The Norse conception of existence includes a multiverse of different beings. It may have started with Ymir, two realms, and Ginnungagap, but at the time of the Vikings, it was a collection of universes with each group of beings living in their own universe. At the center of the universes was Yggdrasill, an ash tree that connected the universes and could function as a travel byway for those who knew how to use it to get to the other realms.

The Individual

The Viking person was really four separate and independent beings.
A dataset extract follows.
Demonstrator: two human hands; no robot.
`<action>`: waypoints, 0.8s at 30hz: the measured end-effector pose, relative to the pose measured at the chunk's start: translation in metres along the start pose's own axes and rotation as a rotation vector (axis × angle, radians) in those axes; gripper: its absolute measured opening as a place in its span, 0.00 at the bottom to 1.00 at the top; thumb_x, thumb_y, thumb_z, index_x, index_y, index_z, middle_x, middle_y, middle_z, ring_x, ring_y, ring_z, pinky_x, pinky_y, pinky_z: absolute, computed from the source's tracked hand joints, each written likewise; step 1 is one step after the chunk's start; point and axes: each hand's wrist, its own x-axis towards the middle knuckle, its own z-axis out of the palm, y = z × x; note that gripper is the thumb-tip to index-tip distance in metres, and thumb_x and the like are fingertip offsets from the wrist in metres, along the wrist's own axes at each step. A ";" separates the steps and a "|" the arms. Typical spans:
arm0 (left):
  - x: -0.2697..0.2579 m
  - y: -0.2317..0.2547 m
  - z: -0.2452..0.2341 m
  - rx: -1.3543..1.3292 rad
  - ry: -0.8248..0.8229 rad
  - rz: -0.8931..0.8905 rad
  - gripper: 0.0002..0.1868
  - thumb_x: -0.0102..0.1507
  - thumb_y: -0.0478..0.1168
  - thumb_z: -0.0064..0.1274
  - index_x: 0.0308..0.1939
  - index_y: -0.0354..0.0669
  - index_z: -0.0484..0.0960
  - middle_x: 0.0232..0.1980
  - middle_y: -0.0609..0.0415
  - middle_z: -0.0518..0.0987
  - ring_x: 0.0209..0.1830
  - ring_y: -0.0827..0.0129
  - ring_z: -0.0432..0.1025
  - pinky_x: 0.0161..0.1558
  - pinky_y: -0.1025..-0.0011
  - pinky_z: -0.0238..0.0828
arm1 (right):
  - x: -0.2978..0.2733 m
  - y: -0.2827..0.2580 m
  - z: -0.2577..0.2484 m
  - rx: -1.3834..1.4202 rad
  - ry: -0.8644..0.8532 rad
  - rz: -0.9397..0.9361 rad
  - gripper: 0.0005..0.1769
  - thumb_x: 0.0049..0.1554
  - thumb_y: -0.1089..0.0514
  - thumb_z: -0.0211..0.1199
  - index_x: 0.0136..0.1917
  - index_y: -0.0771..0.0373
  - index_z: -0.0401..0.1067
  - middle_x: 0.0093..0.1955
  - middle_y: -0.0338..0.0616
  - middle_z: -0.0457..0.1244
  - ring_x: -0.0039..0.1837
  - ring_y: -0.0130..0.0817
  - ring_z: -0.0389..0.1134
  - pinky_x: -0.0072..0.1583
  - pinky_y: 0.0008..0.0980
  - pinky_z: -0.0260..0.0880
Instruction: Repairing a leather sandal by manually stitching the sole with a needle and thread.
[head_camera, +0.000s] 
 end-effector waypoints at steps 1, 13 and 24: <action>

  • The body was the shell that carried the other three beings. For those who had the talent, the body could transform. Your neighbor down the road may be known to become a bear when irritated.
  • A person’s absolute essence – this is the core identity of who a person was. It could leave the body and was likely what existed in the afterlife.
  • A person’s luck – The English saying “your luck has run out” may come from the idea of a person’s luck being an independent being. A person’s luck could leave them, literally, in the Viking age. If an army were facing another army that had several strongly lucky people, it would decide not to attack because there would be no point.
  • Fylgja – this was a female spirit that lived in men and women. She was a guardian and protector. She was related to the ancestors and only appeared in dreams.

The Slaves

One unfortunate reality recent tales often gloss over is that the Vikings were human traffickers. They bought, owned, traded, and enslaved other people, who they treated as property. They were no longer people. Owners could kill slaves on the whim. Owners could also sexually abuse their slaves, both male and female. There were different categories of slaves, and a very few may have won their freedom. However, even those who attained freedom were still beholden to the family that had kept them as slaves.

Understand the Vikings

It is difficult for us to throw off our modern sensibilities and think back to what it may have been to be a Viking. In some cases, we would only want to experience the good parts of Viking life. Avoiding the child mortality and the preference for male over female children, the illnesses that were incurable in that time period, the malnutrition that appears to have ravaged the lower classes, and the enslavement of others isn’t necessarily the best way to learn about Viking life. We may not want to experience those things, but they are important if we want to understand the Vikings and learn how they thought, felt, and saw the world. Through the confrontation of the complete reality of Viking life, we can gain insight into our own nature, learning how to overcome our weaknesses and become better people.